Nie dokończyła,ponieważ zobaczyła Silly. Podbiegła do niej prawie się wywalając.
-Silly!
Lucy siedziała przy kracie i patrzyła na jej przyjaciółkę. Bardzo za nią tęskniła.
-Cześć Lucy!
-Witaj Silly. Nie zrobili Ci nic złego?
-Nie, nie martw sie.
-Eee..Lucy-powiedział Natsu.
Wspomniana osoba, podniosła się i podeszła do niego.
-Tak?
-Dlaczego jak to coś w Ciebie uderzyło straciłaś przytomność.

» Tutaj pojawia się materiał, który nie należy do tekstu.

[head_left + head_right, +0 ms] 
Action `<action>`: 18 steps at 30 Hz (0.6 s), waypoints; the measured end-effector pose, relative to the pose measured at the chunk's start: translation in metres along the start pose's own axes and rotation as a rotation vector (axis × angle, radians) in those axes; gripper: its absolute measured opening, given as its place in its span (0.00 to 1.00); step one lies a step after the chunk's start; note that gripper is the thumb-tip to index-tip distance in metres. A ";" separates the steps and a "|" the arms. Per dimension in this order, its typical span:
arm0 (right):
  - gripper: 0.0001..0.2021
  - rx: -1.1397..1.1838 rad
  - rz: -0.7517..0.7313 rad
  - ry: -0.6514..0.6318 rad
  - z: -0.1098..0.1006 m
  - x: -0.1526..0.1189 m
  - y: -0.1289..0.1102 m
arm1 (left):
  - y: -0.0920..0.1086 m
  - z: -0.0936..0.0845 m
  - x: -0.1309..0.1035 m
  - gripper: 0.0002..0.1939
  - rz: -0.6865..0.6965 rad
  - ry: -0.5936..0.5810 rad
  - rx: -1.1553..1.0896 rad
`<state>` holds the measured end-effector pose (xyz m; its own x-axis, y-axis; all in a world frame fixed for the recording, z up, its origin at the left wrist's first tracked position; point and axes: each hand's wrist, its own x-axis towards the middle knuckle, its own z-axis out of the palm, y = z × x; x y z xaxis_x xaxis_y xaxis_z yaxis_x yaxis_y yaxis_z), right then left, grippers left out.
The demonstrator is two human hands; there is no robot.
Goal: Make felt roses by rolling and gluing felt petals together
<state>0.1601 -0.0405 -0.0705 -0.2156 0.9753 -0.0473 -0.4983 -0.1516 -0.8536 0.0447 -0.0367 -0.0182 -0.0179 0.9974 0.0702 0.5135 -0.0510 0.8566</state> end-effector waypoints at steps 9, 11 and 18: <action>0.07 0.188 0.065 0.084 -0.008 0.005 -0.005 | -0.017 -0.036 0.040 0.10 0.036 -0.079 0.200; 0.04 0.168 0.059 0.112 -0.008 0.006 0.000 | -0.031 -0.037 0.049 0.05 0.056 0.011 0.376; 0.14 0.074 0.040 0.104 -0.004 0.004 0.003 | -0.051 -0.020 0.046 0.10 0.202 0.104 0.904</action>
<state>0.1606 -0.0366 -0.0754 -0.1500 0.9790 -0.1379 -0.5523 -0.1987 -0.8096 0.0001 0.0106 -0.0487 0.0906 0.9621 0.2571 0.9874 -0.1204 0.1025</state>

Lucy wymieniła spojrzenie z Silly.
-Ja..ee..mam na brzuchu bardzo czuły punkt. Strasznie boli kiedy ktoś w niego uderzy. A co?
-Ja..po prostu martwiłem się.
Patrzyła na niego zdezorientowana.
-Ty..martwiłeś się..o mnie?
-Tak, przecież jesteśmy przyjaciółmi.
Rozszerzył usta w uśmiechu, a Lucy patrzyła na niego oniemiała. Pierwszy raz ktoś tak jej powiedział. Nagle oprzytomniała. Trzeba uwolnić Silly.
-Natsu!
Chłopak spojrzał na nią.
-Tak?
-Choćby nie wiem co, nie podchodź do mnie,jasne?
-Czemu?
-Bo muszę uwolnić Silly.
Stali przez chwile w milczeniu. Pierwszy odezwał sie Natsu.
-Dobrze wiesz, że jak coś Ci się będzie dziać to nie będę stać bezczynnie.
-Prosze..po prostu mi zaufaj ok?
Różowowłosy bił się z myślami. Nie chciał, żeby cierpiała ale z drugiej strony...prosiła go żeby się nie mieszał. Postanowił jednak
-Dobra, nic nie zrobie.
-Dziękuje!
Uśmiechnęła się do niego. Zapragnął, żeby nigdy nie przestała. Odwzajemnił uśmiech. Lucy podeszła do krat, wyciągła ręke i powiedziała formułkę.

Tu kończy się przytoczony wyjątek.